Exercise instructions: The records must be returned word for word.

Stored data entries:
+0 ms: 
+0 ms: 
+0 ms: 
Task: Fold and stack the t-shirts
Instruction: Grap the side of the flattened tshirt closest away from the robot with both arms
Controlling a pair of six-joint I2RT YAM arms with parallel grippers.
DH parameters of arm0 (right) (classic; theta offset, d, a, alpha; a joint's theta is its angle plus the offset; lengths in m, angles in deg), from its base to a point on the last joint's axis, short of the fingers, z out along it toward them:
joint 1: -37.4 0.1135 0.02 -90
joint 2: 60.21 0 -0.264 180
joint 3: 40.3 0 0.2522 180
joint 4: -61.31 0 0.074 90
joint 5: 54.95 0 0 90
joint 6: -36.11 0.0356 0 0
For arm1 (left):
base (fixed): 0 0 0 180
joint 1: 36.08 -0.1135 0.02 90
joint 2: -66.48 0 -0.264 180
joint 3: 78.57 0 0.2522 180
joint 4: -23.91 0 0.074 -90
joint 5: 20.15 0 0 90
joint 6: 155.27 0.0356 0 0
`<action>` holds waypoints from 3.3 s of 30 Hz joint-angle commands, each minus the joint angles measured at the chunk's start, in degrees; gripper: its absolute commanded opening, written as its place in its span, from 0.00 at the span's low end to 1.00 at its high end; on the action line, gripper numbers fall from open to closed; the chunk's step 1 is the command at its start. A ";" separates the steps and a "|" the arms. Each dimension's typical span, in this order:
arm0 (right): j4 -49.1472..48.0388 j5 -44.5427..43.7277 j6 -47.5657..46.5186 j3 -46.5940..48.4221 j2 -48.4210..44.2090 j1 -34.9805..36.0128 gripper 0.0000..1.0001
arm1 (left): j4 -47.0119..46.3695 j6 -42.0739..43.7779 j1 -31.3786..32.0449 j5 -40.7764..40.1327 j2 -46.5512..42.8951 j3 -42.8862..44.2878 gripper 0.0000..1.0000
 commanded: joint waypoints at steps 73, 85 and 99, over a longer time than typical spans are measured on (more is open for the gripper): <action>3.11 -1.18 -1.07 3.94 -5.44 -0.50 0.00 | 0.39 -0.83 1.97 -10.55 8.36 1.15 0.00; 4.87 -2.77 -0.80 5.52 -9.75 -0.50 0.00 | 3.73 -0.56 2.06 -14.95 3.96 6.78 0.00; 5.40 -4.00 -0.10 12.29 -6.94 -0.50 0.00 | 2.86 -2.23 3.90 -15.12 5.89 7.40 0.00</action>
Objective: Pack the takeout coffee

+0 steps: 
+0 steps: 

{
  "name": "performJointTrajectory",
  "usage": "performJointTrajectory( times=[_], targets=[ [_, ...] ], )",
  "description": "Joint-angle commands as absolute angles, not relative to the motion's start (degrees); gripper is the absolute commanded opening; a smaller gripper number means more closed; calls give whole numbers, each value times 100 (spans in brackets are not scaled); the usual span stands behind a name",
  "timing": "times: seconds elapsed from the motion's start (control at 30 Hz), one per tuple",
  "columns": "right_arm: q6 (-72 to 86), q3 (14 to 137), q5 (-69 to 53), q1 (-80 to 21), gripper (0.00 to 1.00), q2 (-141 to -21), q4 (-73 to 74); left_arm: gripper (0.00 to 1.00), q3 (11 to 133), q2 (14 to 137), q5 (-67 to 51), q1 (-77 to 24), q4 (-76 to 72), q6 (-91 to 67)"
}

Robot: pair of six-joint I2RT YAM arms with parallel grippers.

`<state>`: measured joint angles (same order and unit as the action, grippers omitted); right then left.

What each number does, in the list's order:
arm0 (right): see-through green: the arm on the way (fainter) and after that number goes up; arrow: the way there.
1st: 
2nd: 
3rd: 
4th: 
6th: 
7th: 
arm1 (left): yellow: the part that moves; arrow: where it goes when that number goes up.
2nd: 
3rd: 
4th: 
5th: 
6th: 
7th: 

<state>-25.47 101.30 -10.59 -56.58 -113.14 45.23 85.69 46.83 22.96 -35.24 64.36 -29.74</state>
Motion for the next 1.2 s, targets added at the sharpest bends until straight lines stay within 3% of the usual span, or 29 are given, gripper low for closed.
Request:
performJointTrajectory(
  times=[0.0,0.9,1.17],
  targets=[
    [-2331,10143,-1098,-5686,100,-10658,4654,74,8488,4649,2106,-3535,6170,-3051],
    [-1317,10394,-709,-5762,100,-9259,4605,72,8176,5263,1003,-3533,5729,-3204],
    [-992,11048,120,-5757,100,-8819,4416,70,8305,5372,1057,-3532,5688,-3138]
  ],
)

Expected answer:
+0 ms: 
+0 ms: 
+0 ms: 
Task: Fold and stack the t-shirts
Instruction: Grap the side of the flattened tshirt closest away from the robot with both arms
Controlling a pair of six-joint I2RT YAM arms with parallel grippers.
DH parameters of arm0 (right) (classic; theta offset, d, a, alpha; a joint's theta is its angle plus the offset; lengths in m, angles in deg), from its base to a point on the last joint's axis, short of the fingers, z out along it toward them:
joint 1: -37.4 0.1135 0.02 -90
joint 2: 60.21 0 -0.264 180
joint 3: 40.3 0 0.2522 180
joint 4: -61.31 0 0.074 90
joint 5: 54.95 0 0 90
joint 6: -36.11 0.0356 0 0
For arm1 (left):
base (fixed): 0 0 0 180
joint 1: 36.08 -0.1135 0.02 90
joint 2: -66.48 0 -0.264 180
joint 3: 78.57 0 0.2522 180
joint 4: -23.91 0 0.074 -90
joint 5: 20.15 0 0 90
joint 6: 155.27 0.0356 0 0
`<action>` holds waypoints from 3.3 s of 30 Hz joint-angle commands, each minus the joint angles measured at the chunk's start, in degrees; gripper: its absolute commanded opening, written as its place in its span, from 0.00 at the span's low end to 1.00 at its high end; on the action line, gripper numbers fall from open to closed; the chunk's step 1 is the command at its start. A ";" separates the steps and a "|" the arms. Each dimension's typical span, in this order:
arm0 (right): j4 -49.1472..48.0388 j5 -44.5427..43.7277 j6 -47.5657..46.5186 j3 -46.5940..48.4221 j2 -48.4210..44.2090 j1 -34.9805..36.0128 gripper 0.0000..1.0001
arm1 (left): j4 -47.0119..46.3695 j6 -42.0739..43.7779 j1 -31.3786..32.0449 j5 -40.7764..40.1327 j2 -46.5512..42.8951 j3 -42.8862..44.2878 gripper 0.0000..1.0000
 commanded: joint waypoints at steps 73, 85 and 99, over a longer time than typical spans are measured on (more is open for the gripper): <action>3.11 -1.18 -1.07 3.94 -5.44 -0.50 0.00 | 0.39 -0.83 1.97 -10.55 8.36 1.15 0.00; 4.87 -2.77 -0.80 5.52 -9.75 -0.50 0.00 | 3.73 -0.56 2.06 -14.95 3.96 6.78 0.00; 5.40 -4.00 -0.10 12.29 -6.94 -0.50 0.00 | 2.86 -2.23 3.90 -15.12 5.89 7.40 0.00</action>
Objective: Pack the takeout coffee

+0 steps: 
+0 steps: 

{
  "name": "performJointTrajectory",
  "usage": "performJointTrajectory( times=[_], targets=[ [_, ...] ], )",
  "description": "Joint-angle commands as absolute angles, not relative to the motion's start (degrees); gripper is the absolute commanded opening; a smaller gripper number means more closed; calls give whole numbers, each value times 100 (spans in brackets are not scaled); the usual span stands behind a name",
  "timing": "times: seconds elapsed from the motion's start (control at 30 Hz), one per tuple",
  "columns": "right_arm: q6 (-72 to 86), q3 (14 to 137), q5 (-69 to 53), q1 (-80 to 21), gripper (0.00 to 1.00), q2 (-141 to -21), q4 (-73 to 74); left_arm: gripper (0.00 to 1.00), q3 (11 to 133), q2 (14 to 137), q5 (-67 to 51), q1 (-77 to 24), q4 (-76 to 72), q6 (-91 to 67)"
}

Robot: pair of six-joint I2RT YAM arms with parallel grippers.

`<state>`: measured joint angles (same order and unit as the action, grippers omitted); right then left.

What each number does, in the list's order:
arm0 (right): see-through green: the arm on the way (fainter) and after that number goes up; arrow: the way there.
1st: 
2nd: 
3rd: 
4th: 
6th: 
7th: 
arm1 (left): yellow: the part that moves; arrow: where it goes when that number goes up.
2nd: 
3rd: 
4th: 
5th: 
6th: 
7th: 

<state>-25.47 101.30 -10.59 -56.58 -113.14 45.23 85.69 46.83 22.96 -35.24 64.36 -29.74</state>
Motion for the next 1.2 s, targets added at the sharpest bends until straight lines stay within 3% of the usual span, or 29 are given, gripper low for closed.
Request:
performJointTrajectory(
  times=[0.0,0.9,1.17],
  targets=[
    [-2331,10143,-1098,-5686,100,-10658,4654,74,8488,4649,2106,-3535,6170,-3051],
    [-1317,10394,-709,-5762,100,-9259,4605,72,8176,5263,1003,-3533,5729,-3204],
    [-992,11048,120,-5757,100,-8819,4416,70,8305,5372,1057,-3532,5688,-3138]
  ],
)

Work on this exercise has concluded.